In a complete overhaul aimed at cleansing the medical education system in the country, a task force of the Union health ministry has decided to scrap all regulatory bodies, including the Medical Council of India, Dental Council of India, Pharmacy Council and the Nursing Council, sources revealed.

There will instead be a single regulatory body – National Council for Human Resources in Health – which will oversee seven departments related to medicine, nursing, dentistry, rehabilitation and physiotherapy, pharmacy, public health/hospital management and allied health sciences, sources involved in the revamp process said on Thursday. The move now needs a formal government notification.

This will not only perform the regulatory functions but also carry out assessment and accreditation of medical and health institutions across the country.

Simply put, the council will coordinate the entire gamut of medical and health education in India. This will include drafting courses and the period of study, including practical training, subjects of examination and standards of proficiency, conditions for admissions to courses, provide guidelines on curriculum planning, monitoring and overseeing implementation of UG/PG courses with flexibility for local specific modules.
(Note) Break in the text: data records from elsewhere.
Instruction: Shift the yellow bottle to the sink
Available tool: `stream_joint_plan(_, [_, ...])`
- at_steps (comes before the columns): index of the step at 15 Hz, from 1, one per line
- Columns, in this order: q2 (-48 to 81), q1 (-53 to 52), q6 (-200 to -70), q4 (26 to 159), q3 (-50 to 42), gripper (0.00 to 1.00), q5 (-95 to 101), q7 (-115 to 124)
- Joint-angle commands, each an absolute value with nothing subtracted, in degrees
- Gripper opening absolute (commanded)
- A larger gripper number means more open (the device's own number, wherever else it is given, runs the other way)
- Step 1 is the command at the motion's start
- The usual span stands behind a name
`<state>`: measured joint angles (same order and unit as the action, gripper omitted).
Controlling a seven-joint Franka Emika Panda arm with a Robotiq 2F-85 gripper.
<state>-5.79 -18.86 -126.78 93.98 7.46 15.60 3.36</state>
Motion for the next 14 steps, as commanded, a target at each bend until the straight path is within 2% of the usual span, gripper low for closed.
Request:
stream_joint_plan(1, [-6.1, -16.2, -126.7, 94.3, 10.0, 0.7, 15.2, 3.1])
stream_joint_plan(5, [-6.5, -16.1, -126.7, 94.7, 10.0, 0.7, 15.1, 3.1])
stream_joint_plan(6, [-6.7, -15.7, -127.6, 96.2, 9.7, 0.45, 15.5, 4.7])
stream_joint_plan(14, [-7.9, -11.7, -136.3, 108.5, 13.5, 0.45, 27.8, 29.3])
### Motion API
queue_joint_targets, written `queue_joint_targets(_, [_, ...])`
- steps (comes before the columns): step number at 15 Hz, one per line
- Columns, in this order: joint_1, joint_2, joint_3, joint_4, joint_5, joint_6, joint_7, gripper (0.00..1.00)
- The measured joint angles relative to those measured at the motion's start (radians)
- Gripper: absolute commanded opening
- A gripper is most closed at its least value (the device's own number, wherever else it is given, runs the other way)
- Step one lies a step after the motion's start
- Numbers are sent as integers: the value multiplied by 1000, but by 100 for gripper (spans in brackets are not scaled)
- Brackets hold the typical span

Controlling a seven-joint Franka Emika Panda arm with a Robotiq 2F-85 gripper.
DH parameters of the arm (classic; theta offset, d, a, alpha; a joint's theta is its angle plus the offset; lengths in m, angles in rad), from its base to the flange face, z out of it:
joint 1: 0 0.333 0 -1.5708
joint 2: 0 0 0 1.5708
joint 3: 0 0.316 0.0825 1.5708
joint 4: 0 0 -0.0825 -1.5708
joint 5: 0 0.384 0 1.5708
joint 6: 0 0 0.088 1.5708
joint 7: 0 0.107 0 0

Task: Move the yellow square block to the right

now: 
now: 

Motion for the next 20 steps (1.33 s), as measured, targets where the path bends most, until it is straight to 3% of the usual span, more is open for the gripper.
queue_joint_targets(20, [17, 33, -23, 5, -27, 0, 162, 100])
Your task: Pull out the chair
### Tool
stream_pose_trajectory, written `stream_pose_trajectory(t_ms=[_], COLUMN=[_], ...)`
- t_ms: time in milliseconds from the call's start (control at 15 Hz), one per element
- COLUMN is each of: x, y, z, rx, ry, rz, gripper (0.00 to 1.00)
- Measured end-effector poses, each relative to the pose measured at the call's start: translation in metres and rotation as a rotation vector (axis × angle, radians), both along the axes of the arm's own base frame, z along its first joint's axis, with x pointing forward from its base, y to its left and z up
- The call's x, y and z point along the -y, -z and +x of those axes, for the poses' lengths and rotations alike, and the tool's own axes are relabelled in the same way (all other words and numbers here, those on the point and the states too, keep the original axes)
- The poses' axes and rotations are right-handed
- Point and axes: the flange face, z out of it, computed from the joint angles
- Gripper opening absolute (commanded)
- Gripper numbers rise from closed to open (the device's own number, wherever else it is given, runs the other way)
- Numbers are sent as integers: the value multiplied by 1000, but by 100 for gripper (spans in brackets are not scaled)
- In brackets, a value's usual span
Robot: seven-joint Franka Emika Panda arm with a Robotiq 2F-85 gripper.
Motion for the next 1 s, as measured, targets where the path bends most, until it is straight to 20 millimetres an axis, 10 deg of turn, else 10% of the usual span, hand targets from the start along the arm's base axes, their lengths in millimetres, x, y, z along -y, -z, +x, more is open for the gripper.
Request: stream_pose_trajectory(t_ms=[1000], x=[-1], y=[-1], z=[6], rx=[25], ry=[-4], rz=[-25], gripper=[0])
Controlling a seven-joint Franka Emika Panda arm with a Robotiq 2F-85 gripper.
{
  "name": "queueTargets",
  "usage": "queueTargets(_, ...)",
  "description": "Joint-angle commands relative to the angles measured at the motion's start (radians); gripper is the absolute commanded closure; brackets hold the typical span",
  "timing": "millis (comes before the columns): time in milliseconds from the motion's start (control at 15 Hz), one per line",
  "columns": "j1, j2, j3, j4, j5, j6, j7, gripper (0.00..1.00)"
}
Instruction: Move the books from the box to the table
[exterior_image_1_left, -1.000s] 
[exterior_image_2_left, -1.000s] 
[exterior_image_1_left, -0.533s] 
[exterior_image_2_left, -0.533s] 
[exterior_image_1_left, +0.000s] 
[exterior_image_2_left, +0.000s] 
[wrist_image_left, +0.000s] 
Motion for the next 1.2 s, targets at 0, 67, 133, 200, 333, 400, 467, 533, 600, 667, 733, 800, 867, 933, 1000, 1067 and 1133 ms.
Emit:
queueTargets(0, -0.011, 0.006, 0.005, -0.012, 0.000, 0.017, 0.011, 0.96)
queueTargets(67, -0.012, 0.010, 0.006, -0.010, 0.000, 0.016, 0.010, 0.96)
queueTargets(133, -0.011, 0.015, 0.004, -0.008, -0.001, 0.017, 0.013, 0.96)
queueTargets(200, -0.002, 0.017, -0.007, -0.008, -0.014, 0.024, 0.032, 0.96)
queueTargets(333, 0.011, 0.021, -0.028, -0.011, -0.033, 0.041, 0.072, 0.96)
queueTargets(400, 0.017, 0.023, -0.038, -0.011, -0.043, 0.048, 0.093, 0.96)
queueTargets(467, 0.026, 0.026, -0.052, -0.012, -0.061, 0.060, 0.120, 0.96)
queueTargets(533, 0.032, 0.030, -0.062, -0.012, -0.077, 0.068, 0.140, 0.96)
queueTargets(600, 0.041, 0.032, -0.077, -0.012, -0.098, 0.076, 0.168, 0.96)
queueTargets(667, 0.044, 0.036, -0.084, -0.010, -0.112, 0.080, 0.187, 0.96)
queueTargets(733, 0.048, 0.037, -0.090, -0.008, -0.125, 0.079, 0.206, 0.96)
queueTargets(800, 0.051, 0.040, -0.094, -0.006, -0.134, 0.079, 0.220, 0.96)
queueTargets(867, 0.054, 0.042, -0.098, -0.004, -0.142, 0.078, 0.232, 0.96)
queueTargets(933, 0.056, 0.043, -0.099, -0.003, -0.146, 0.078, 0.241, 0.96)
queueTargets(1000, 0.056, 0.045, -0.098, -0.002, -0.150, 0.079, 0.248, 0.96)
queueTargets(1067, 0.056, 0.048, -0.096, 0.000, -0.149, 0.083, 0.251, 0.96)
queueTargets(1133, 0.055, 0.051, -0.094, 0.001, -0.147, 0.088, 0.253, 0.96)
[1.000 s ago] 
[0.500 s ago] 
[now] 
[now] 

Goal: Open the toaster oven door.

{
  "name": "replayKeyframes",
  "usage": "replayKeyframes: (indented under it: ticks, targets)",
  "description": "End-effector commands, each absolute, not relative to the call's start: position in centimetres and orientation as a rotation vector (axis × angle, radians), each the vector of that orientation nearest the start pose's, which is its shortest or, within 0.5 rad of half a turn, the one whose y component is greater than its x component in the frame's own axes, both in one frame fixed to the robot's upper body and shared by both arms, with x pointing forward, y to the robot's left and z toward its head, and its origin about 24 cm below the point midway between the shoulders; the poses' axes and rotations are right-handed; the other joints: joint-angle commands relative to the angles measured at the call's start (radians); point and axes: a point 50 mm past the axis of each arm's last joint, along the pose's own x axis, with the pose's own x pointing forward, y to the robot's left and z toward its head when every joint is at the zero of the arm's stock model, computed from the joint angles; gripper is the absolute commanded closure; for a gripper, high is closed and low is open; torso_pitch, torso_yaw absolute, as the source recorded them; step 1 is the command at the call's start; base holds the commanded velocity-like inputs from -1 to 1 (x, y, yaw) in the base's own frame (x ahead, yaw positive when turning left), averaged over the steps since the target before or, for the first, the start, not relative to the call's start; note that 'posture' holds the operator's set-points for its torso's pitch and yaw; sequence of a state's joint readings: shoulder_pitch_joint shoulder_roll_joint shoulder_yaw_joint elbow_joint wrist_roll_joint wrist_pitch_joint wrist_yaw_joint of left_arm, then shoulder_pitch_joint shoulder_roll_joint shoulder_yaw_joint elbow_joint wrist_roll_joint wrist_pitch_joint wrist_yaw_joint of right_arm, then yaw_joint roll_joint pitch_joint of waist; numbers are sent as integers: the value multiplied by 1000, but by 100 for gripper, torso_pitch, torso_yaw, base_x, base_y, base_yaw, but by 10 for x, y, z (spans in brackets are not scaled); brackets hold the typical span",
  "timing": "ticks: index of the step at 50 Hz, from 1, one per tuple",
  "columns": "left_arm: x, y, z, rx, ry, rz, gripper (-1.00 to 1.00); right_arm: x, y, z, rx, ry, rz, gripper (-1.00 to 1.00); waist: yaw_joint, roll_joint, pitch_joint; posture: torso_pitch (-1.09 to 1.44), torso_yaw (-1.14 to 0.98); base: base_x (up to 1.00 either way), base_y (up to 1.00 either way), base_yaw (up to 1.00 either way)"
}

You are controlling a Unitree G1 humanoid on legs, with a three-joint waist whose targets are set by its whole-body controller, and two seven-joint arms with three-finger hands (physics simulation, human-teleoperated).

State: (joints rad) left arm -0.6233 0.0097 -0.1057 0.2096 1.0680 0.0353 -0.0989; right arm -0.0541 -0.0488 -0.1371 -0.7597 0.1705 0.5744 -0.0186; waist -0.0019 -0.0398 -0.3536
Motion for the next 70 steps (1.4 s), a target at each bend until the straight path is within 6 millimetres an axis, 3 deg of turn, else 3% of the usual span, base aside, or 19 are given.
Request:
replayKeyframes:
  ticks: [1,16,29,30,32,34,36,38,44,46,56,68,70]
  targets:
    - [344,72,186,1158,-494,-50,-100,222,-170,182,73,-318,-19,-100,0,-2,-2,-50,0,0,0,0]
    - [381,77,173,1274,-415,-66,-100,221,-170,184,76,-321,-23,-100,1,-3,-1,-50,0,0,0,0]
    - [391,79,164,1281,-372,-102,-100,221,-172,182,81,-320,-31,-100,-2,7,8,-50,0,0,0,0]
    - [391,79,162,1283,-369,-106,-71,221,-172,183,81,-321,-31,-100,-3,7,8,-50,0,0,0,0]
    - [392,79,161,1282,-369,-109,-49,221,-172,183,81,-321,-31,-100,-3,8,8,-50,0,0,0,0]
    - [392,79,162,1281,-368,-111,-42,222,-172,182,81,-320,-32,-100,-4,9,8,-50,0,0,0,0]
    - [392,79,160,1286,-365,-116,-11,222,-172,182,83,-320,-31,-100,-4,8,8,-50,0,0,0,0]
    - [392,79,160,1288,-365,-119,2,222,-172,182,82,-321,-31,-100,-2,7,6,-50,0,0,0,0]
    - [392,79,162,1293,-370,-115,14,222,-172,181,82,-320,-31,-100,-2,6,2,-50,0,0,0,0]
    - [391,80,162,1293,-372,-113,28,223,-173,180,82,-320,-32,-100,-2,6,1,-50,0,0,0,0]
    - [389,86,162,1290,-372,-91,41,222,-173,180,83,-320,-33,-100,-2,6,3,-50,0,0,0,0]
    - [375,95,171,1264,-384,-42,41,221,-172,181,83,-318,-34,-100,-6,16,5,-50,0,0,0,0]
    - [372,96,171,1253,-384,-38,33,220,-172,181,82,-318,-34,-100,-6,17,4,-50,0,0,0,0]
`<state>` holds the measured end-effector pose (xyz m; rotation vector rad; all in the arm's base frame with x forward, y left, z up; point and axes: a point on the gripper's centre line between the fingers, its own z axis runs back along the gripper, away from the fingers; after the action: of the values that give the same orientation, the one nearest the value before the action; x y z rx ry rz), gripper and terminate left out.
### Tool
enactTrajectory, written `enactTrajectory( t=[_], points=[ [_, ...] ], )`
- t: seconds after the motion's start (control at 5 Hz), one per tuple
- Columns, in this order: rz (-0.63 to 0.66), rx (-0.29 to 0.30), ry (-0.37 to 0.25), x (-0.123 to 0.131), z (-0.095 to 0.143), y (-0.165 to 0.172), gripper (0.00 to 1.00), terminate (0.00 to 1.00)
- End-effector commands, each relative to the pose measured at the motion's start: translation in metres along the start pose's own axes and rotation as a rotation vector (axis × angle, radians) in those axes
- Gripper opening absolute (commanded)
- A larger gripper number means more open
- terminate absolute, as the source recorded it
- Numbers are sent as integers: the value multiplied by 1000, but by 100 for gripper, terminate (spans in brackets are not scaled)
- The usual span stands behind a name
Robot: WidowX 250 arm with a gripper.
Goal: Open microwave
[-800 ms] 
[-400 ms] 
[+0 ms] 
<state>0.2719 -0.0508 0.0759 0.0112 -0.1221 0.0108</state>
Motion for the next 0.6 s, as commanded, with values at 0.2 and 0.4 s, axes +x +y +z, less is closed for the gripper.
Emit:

“Medical education today is dictated by bank balance and caste. The existing councils, besides being unwieldy, have failed to provide a synergistic approach. There is an urgent need for innovation in health-related education. It is unfortunate that medical seats are auctioned in front of students today. This is the best surgical solution for cleansing the system,” a source said.

The report which was discussed with Prime Minister Manmohan Singh on August 26, 2009 by the task force states: “Professional councils such as the MCI/ Nursing and Pharmacy Councils have been set up to regulate the practice of their respective professions, including education. However, many of these councils have drawn criticism from all sections of society and got judicial censure on several occasions.”

The council will be constituted as an autonomous body independent of government controls with adequate power, including quasi-judicial.

Private medical colleges also place a heavy burden of fees on students and their admissions procedures are not transparent. The curricula of medical schools both public and private are not designed for producing `social physicians’, the report said.

Sources said the Centre will now take this move to all the states before implementing it. On its part, the Union health ministry has already readied a draft bill titled The National Council for Human Resources in Health Draft Bill, 2009.


Though all central and state universities shall conduct their own examinations and award degrees, the national council will conduct national-level exit examinations to standardise UG/PG medical and allied health courses. This screening examination shall be mandatory for students who have successfully completed UG from a foreign institution that is not recognised by the council. With this, the National Board of Examinations (NBE) shall be archived.


With a mere 9% of the UG medical students offering PG, the task force has proposed that prominent hospitals across the country be allowed to offer post-graduate courses. “PG seats are so few that students have no option but to study what is given to them rather than what they want to pursue,” a source said.